NOTE 4 – In some cases it may be necessary to limit the single entry interference value to less than the value quoted in § 2 above in order that the total value recommended in § 1 may not be exceeded. In other cases, particularly in congested arcs of the geostationary-satellite orbit, administrations may agree bilaterally to use higher single entry interference values than those quoted in § 2 above, but any interference noise power in excess of the value recommended in § 2 should be disregarded in calculating whether the total value recommended in § 1 is exceeded.

NOTE 5 – The provisional single-entry value of 6% in § 2 has provisionally replaced the 4% value, pending the results of studies to determine the most appropriate value, taking into account the increase in the effective number of interferers contributing to the aggregate interference because of the increasing use of spot beam antennas at space stations. Study of the relationship between the single-entry interference value quoted in § 2 above and the aggregate interference values quoted in § 1 is required as a matter of urgency.

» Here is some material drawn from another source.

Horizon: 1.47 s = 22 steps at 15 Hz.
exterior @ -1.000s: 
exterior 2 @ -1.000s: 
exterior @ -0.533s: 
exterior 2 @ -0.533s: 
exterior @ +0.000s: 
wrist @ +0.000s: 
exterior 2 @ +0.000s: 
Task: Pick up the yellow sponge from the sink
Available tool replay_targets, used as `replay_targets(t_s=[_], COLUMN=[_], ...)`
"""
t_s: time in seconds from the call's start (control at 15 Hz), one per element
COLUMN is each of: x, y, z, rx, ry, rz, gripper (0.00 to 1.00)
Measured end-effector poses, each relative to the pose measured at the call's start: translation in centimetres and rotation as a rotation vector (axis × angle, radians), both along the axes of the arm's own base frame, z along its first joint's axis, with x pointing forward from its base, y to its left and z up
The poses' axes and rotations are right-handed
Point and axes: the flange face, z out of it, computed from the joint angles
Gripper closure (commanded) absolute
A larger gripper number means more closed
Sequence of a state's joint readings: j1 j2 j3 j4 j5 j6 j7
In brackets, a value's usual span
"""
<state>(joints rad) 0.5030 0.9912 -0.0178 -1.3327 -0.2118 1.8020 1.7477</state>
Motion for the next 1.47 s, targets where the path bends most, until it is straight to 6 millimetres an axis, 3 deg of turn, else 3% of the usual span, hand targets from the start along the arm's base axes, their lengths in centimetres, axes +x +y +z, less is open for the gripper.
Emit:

NOTE 6 – There is an urgent need for study of the acceptability of an increase in the maximum total interference noise values recommended in § 1, since some studies have shown that the opti­mum interference allowances, from the point of view of GSO efficiency, could be greater than the present allowances for bandwidth and/or power limited satellite networks.

NOTE 7 – In segments of the geostationary-satellite orbit not likely to be crowded, interference allowances less than those recommended in § 1 above, may be utilized, allowing a corresponding increase in other noise contributions within total acceptable noise limits. However, § 1.1 and 1.2 above should normally be evaluated with the assumption that the total power noise level present is that which produces the specified bit error ratio under unfaded conditions of the received signal.

NOTE 8 – Although this Recommendation has been extended to an upper frequency limit of 15 GHz, in the frequency range from 10 to 15 GHz short-term propagation data are not available uniformly throughout the world and there is a continuing need to examine such data to confirm the appropriateness of the interference noise allowances.

NOTE 9 – There is a need for urgent study to be given to the interference noise allowances appro­priate to systems operating at frequencies above 15 GHz.

NOTE 10 – The interference power levels indicated in § 1 and 2 above apply only to the transmission of PCM telephony (see Recommendation ITU-R S.522 and ITU-T Recommendation G.711). Further study by Radiocommunication Study Group 4 is required regarding the perfor­mance objectives appropriate to the transmission of digital services other than PCM telephony, as information on the performance requirements of such services becomes available to the ITU-R.

NOTE 11 – Particularly in cases where interference is caused by transmitters using code-division-multiple-access techniques, the interference from another fixed-satellite network referred to in § 2 is the composite interference from all transmissions having overlapping spectra in that network.



NOTE 12 – Methods to calculate the carrier-to-interference ratio are contained in Recommendation ITU-R S.741 and other relevant ITU-R texts.


* Radiocommunication Study Group 4 made editorial amendments to this Recommendation in 2001 in accordance with Resolution ITU-R 44 (RA-2000).